WHAT IS REQUIRED: What is wanted is an exact copy of the lines from the top of the listing through the line containing "left finger, that would help a great deal.".

EXERCISE DATA:
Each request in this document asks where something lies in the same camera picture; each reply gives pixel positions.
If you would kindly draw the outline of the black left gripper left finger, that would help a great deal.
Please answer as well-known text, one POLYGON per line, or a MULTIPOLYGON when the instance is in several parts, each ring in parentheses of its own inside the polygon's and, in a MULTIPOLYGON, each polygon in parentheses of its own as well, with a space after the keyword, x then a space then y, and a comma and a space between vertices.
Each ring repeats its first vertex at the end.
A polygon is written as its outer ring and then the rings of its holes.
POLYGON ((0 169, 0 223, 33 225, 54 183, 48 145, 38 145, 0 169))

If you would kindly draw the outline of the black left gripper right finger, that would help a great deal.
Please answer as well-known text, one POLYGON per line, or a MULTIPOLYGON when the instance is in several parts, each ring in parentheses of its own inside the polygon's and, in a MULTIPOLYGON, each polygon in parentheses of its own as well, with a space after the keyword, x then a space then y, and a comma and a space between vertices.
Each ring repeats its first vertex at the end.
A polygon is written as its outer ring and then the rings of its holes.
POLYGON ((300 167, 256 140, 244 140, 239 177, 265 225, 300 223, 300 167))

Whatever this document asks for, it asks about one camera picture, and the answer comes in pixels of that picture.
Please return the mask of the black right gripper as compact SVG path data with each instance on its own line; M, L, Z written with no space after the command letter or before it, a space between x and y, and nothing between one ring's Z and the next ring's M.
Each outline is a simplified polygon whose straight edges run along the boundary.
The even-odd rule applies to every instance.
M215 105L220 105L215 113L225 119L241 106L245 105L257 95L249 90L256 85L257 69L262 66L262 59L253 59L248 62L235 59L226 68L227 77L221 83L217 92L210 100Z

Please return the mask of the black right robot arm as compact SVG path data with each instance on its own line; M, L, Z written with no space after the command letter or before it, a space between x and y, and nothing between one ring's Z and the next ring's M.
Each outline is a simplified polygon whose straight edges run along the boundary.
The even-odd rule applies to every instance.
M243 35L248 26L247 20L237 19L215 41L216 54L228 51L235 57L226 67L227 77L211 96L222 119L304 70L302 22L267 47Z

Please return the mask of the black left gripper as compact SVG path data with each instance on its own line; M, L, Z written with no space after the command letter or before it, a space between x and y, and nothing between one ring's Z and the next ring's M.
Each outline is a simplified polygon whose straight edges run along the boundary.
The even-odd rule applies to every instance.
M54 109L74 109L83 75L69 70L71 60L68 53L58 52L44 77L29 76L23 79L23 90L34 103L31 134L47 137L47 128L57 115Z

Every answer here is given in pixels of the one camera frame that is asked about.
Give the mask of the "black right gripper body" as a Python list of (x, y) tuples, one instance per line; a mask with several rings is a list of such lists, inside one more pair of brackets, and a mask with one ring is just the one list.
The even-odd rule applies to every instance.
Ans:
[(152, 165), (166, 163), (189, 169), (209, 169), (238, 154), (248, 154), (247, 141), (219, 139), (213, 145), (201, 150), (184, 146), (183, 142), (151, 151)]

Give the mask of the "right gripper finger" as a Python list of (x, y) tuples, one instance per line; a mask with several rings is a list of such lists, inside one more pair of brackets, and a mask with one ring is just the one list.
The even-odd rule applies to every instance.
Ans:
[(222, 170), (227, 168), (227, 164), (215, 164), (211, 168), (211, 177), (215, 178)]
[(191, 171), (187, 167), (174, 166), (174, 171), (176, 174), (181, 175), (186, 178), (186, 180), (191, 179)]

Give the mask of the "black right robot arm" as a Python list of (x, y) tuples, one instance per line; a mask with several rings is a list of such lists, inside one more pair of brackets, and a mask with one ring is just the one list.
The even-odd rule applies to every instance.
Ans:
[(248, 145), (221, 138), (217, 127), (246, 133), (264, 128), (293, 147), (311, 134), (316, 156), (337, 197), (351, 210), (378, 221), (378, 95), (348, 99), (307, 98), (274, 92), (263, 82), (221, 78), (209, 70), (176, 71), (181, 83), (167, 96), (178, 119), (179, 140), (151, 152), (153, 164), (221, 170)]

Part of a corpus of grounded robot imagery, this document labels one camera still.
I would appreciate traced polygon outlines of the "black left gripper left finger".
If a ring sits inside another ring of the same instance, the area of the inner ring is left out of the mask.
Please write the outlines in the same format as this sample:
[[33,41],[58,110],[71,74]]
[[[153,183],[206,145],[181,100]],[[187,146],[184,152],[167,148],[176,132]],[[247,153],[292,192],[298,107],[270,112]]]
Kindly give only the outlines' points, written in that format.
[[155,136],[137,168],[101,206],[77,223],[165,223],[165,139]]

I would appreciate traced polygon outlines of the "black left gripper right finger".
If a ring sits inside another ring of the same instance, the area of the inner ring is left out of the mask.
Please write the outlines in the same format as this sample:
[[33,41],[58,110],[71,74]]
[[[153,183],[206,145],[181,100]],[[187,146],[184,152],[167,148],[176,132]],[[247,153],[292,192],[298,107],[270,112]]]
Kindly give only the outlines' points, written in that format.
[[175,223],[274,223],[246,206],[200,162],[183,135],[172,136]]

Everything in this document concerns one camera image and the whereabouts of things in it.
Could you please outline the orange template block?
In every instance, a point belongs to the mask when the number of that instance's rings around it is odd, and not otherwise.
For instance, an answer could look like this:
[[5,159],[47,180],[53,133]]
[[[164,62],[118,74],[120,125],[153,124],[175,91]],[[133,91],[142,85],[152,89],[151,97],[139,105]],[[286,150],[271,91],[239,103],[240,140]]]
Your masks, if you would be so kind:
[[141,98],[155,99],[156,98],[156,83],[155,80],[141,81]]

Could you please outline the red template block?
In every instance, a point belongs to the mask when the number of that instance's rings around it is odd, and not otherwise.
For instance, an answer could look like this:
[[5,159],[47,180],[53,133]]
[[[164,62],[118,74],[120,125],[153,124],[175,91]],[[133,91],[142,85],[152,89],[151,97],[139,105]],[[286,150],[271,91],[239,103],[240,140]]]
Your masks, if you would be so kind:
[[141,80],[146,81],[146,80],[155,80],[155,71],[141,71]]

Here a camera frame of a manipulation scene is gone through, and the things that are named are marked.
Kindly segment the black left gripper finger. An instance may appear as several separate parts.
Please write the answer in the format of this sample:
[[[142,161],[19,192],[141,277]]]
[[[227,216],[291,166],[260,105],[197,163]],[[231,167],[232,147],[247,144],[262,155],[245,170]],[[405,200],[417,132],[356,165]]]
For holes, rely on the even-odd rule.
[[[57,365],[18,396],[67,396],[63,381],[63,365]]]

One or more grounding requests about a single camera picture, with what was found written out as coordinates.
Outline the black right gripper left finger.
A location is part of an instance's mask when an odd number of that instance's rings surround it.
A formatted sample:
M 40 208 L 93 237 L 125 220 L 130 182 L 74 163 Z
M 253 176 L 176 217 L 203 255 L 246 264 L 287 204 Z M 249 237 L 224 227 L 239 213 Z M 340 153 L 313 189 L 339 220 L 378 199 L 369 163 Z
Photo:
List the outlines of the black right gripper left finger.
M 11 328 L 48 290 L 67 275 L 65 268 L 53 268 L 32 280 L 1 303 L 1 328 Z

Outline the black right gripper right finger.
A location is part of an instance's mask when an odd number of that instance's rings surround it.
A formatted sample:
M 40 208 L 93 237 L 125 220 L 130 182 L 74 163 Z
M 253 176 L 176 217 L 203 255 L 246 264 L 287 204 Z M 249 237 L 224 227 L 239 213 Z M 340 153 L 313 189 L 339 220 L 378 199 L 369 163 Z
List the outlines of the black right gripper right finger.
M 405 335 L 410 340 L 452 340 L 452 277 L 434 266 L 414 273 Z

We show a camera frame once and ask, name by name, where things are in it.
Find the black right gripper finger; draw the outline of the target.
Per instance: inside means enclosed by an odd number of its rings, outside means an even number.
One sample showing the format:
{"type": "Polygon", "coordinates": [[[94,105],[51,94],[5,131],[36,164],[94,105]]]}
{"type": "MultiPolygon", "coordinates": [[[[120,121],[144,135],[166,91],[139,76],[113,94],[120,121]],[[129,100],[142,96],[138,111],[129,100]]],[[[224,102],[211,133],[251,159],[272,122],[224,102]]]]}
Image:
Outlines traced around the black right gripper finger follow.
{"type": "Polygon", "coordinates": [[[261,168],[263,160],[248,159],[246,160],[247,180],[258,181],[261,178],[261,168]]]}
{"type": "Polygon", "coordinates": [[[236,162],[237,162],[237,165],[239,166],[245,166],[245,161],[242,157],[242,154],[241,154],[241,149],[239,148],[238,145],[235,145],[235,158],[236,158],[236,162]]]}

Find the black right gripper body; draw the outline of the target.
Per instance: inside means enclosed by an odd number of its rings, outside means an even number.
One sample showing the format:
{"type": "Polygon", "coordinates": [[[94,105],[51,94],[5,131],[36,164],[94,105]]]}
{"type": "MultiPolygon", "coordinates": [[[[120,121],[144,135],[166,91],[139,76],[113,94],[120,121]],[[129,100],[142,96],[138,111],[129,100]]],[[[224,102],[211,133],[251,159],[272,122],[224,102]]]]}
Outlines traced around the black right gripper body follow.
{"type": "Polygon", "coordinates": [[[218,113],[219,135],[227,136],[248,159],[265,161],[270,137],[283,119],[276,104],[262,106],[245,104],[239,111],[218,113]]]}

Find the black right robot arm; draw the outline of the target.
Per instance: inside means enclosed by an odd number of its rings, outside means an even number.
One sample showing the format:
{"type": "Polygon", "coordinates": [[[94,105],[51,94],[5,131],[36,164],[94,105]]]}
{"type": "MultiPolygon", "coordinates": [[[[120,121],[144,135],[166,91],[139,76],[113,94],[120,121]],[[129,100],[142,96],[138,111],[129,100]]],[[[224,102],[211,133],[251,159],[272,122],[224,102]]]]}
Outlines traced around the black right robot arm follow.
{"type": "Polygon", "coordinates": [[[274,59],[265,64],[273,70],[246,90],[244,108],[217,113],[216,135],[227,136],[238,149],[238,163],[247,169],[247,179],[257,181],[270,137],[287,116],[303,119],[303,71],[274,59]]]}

EXERCISE SOLUTION:
Each request in this document asks where something lies in the same camera picture; each reply gives pixel positions.
If you would kindly draw the outline of the black left gripper left finger, that would help a great deal.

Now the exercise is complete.